The findings that the different humanoids interbred with one another raised quite a stir. How much Neanderthal or Denisovan is within us today still?
That depends on what part of the planet you come from. We have determined that one percent of the DNA in a European matches the DNA of the Neanderthal. Surprisingly, the 1.8% match with East Asians is significantly higher, although the centre of Neanderthal settlements was mainly in Europe. Therefore, Homo sapiens and Neanderthals possibly intermingled more frequently in Asia than in Europe.
In contrast, the Denisovans have left their traces behind only in the genetic material of various ethnic groups in Southeast Asia. Thus, for example, about three percent of the genome for the people of Papua, New Guinea or the Aborigines originated from Denisovans.
Do these figures mean that this kind of intermingling only took place infrequently?
It was certainly the exception. But it is entirely possible that the portion of foreign DNA in our genome was originally higher and that parts of it disappeared again through natural selection for instance.
Did Neanderthals and Denisovans also intermingle with one another?
That’s something we do not yet know. In order to determine that, we also have to analyse the Neanderthal genome just as precisely as we have successfully done in the case of the Denisovans.
How great is the difference between the Denisovans and us?
We have found about 100,000 locations in the genome of the majority of humans living today that are different from the Denisovans. That is not as many as it sounds though, because only 260 of them are located in regions that provide information for proteins. It is notable that the changes took place more so in genes that involve the development of the nervous system, the way the brain functions, as well as the nature of the eyes and skin.

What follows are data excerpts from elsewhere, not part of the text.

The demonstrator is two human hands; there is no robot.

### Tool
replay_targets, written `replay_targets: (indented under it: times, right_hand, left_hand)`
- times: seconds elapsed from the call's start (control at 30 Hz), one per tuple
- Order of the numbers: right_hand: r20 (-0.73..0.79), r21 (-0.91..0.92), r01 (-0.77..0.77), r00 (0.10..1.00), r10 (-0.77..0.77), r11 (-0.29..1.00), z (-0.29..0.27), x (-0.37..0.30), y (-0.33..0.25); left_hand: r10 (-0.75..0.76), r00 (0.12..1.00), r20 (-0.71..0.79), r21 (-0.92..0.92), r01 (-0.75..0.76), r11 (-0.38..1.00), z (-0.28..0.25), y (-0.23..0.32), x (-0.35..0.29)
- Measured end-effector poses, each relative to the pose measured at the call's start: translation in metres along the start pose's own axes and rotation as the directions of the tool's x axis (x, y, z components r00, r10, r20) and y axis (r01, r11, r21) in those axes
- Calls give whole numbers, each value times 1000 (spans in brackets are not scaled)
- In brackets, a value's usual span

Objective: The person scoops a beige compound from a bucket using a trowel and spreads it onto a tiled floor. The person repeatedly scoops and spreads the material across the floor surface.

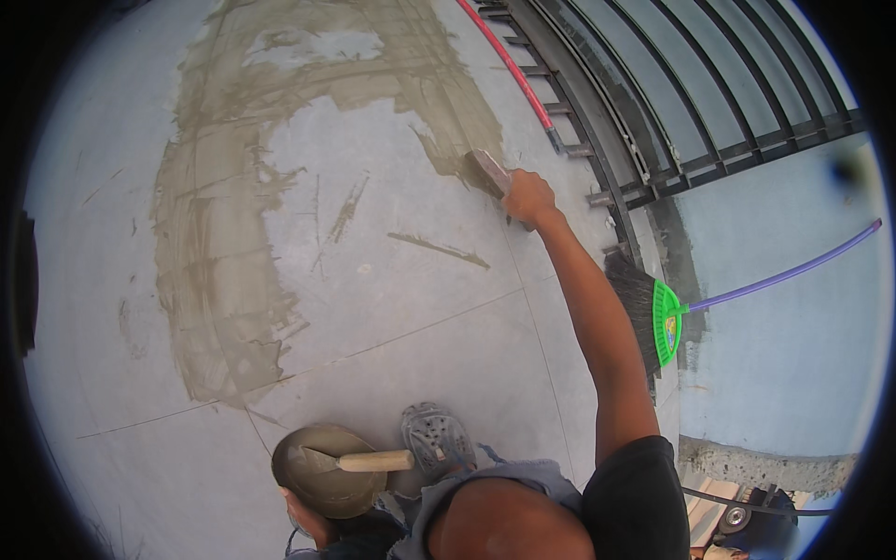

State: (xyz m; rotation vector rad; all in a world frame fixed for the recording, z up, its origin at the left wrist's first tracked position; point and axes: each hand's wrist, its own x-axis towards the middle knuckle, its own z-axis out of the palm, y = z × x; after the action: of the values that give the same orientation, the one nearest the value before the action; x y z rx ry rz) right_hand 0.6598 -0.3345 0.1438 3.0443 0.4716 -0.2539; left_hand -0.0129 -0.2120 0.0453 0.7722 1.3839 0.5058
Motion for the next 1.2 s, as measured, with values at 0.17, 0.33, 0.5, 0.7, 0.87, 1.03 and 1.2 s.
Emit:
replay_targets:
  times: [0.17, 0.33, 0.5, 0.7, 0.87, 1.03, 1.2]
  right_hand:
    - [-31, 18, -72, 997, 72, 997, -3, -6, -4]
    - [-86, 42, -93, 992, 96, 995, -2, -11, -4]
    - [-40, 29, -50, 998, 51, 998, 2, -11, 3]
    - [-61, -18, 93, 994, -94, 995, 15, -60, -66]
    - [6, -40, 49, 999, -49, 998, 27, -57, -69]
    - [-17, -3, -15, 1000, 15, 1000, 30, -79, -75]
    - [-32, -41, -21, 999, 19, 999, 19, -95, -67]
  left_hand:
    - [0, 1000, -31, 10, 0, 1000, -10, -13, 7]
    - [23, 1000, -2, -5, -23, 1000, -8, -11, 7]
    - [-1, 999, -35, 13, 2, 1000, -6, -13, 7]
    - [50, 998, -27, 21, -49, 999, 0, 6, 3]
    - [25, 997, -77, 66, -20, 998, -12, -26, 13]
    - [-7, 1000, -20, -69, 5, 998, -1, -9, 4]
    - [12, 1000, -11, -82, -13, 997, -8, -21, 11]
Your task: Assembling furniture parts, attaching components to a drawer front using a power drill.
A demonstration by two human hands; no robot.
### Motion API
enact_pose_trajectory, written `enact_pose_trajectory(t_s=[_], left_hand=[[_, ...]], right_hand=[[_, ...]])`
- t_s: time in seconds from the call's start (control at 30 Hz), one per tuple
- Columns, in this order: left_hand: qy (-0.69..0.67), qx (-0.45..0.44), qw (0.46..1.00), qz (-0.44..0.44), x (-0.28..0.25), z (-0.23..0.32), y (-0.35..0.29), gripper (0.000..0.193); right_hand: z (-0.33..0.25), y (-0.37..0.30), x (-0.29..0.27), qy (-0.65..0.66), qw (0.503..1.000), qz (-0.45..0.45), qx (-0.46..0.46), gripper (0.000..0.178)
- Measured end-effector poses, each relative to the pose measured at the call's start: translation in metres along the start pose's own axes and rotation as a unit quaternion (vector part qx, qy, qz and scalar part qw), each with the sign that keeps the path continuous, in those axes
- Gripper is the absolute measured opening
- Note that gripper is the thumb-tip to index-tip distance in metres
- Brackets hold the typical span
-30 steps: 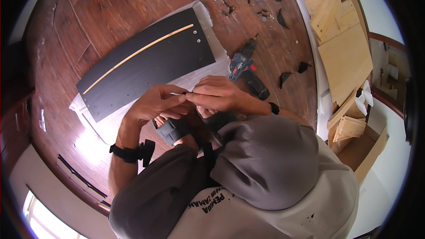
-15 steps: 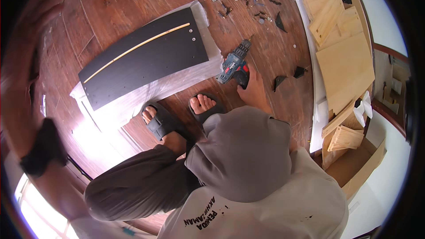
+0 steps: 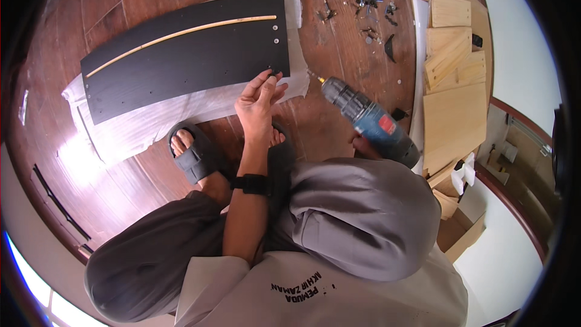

One example of a shift in the genetic areas between two types is the EVC2 gene. If it mutates in modern humans, it triggers Ellis-van Creveld Syndrome – a rare disease in which the patients have malformed teeth, among other things. Only future research will be able to determine whether this is the reason for an altered tooth shape in Denisovans. We will therefore be investigating areas such as these even more precisely in future. In any case, we can learn a great deal about what differentiates us from our nearest relatives by comparing the genomes.